(Directions) Leaving out the images, reproduce every line of the data that follows exactly.

Start of Stored data

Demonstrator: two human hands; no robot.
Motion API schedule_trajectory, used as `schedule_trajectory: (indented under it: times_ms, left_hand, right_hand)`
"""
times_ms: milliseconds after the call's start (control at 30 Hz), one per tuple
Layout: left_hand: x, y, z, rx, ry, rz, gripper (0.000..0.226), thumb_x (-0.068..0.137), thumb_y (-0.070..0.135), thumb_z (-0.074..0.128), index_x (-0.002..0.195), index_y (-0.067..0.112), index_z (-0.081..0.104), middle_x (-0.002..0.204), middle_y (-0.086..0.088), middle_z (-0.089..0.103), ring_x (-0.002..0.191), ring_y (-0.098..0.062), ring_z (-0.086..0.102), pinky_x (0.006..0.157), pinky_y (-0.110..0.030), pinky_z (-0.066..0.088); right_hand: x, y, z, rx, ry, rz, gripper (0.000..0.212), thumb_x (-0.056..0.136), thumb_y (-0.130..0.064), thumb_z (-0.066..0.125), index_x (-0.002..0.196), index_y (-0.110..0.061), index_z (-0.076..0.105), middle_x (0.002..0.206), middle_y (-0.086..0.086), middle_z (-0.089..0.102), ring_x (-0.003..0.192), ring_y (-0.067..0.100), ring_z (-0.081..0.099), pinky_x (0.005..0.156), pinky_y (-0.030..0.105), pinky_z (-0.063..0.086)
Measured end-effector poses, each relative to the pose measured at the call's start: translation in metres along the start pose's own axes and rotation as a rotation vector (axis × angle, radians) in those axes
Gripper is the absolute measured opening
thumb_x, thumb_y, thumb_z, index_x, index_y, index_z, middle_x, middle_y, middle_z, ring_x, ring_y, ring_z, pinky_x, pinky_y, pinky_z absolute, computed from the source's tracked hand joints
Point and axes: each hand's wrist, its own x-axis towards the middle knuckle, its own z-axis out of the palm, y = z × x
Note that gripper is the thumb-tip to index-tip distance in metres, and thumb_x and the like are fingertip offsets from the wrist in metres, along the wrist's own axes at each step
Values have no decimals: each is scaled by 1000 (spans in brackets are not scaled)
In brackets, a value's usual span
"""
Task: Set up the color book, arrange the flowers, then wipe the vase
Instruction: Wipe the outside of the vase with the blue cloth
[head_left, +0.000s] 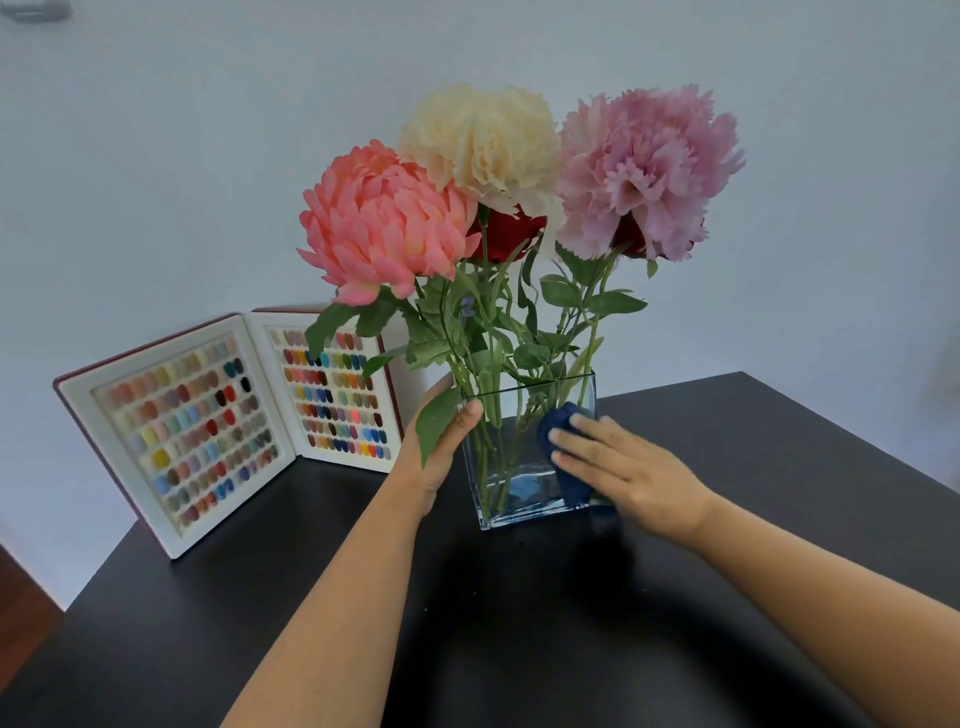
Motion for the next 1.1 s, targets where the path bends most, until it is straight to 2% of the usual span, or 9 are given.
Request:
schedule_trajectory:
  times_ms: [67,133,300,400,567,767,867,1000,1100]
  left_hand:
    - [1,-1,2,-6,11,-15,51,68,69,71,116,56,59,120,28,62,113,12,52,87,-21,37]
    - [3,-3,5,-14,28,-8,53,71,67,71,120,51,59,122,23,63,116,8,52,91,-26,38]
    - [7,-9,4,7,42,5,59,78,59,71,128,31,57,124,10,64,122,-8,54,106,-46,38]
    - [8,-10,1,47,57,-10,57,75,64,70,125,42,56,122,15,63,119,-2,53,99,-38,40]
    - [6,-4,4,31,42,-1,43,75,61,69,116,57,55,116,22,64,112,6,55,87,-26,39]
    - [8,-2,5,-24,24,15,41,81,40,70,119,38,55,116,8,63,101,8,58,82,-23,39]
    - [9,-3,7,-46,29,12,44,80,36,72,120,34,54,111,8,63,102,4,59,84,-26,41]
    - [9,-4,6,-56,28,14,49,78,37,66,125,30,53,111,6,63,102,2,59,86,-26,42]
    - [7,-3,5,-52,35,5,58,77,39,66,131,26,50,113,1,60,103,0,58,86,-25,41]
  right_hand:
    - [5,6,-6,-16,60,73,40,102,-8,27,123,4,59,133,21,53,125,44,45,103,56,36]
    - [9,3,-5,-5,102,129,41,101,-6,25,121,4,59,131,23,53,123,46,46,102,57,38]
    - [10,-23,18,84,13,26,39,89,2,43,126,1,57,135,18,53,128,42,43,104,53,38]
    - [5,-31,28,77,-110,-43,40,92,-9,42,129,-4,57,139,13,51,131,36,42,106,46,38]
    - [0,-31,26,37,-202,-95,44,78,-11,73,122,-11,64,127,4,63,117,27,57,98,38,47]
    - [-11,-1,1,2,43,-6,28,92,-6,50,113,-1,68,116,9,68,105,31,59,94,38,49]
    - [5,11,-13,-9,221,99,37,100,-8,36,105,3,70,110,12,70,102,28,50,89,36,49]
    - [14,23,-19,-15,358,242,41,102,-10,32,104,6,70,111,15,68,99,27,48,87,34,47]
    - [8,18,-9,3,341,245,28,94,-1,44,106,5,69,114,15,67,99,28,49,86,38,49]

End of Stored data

(Expected answer)
Demonstrator: two human hands; no robot.
Motion API schedule_trajectory, used as `schedule_trajectory: (indented under it: times_ms, left_hand, right_hand)`
"""
times_ms: milliseconds after the call's start (control at 30 Hz), one per tuple
Layout: left_hand: x, y, z, rx, ry, rz, gripper (0.000..0.226), thumb_x (-0.068..0.137), thumb_y (-0.070..0.135), thumb_z (-0.074..0.128), index_x (-0.002..0.195), index_y (-0.067..0.112), index_z (-0.081..0.104), middle_x (-0.002..0.204), middle_y (-0.086..0.088), middle_z (-0.089..0.103), ring_x (-0.002..0.191), ring_y (-0.098..0.062), ring_z (-0.086..0.102), pinky_x (0.006..0.157), pinky_y (-0.110..0.030), pinky_z (-0.066..0.088); right_hand: x, y, z, rx, ry, rz, gripper (0.000..0.212), thumb_x (-0.056..0.136), thumb_y (-0.130..0.064), thumb_z (-0.066..0.125), index_x (-0.002..0.196), index_y (-0.110..0.061), index_z (-0.076..0.105), middle_x (0.002..0.206), middle_y (-0.086..0.086), middle_z (-0.089..0.102), ring_x (-0.003..0.192), ring_y (-0.067..0.100), ring_z (-0.081..0.099), pinky_x (0.005..0.156), pinky_y (-0.030..0.105), pinky_z (-0.063..0.086)
Measured end-effector poses, each relative to the pose measured at the call's start: translation in metres along the start pose's own axes and rotation as a rotation vector (axis × angle, radians) in those axes
Gripper is the absolute measured opening
thumb_x, thumb_y, thumb_z, index_x, index_y, index_z, middle_x, middle_y, middle_z, ring_x, ring_y, ring_z, pinky_x, pinky_y, pinky_z absolute, computed from the source's tracked hand joints
Point and axes: each hand's wrist, its own x-axis towards the middle knuckle, its own z-axis out of the palm, y = z × x
Note that gripper is the thumb-tip to index-tip distance in metres, and thumb_x and the like are fingertip offsets from the wrist in metres, along the wrist's own axes at each step
Values have no decimals: each is scaled by 1000 (spans in brackets are not scaled)
In brackets, a value's usual span
"""
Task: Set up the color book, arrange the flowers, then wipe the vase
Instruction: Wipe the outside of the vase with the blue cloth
[head_left, +0.000s] 
Motion for the next 1.1 s, targets where the path bends most, until it is straight to 2% of the usual span, or 9 are given.
Request:
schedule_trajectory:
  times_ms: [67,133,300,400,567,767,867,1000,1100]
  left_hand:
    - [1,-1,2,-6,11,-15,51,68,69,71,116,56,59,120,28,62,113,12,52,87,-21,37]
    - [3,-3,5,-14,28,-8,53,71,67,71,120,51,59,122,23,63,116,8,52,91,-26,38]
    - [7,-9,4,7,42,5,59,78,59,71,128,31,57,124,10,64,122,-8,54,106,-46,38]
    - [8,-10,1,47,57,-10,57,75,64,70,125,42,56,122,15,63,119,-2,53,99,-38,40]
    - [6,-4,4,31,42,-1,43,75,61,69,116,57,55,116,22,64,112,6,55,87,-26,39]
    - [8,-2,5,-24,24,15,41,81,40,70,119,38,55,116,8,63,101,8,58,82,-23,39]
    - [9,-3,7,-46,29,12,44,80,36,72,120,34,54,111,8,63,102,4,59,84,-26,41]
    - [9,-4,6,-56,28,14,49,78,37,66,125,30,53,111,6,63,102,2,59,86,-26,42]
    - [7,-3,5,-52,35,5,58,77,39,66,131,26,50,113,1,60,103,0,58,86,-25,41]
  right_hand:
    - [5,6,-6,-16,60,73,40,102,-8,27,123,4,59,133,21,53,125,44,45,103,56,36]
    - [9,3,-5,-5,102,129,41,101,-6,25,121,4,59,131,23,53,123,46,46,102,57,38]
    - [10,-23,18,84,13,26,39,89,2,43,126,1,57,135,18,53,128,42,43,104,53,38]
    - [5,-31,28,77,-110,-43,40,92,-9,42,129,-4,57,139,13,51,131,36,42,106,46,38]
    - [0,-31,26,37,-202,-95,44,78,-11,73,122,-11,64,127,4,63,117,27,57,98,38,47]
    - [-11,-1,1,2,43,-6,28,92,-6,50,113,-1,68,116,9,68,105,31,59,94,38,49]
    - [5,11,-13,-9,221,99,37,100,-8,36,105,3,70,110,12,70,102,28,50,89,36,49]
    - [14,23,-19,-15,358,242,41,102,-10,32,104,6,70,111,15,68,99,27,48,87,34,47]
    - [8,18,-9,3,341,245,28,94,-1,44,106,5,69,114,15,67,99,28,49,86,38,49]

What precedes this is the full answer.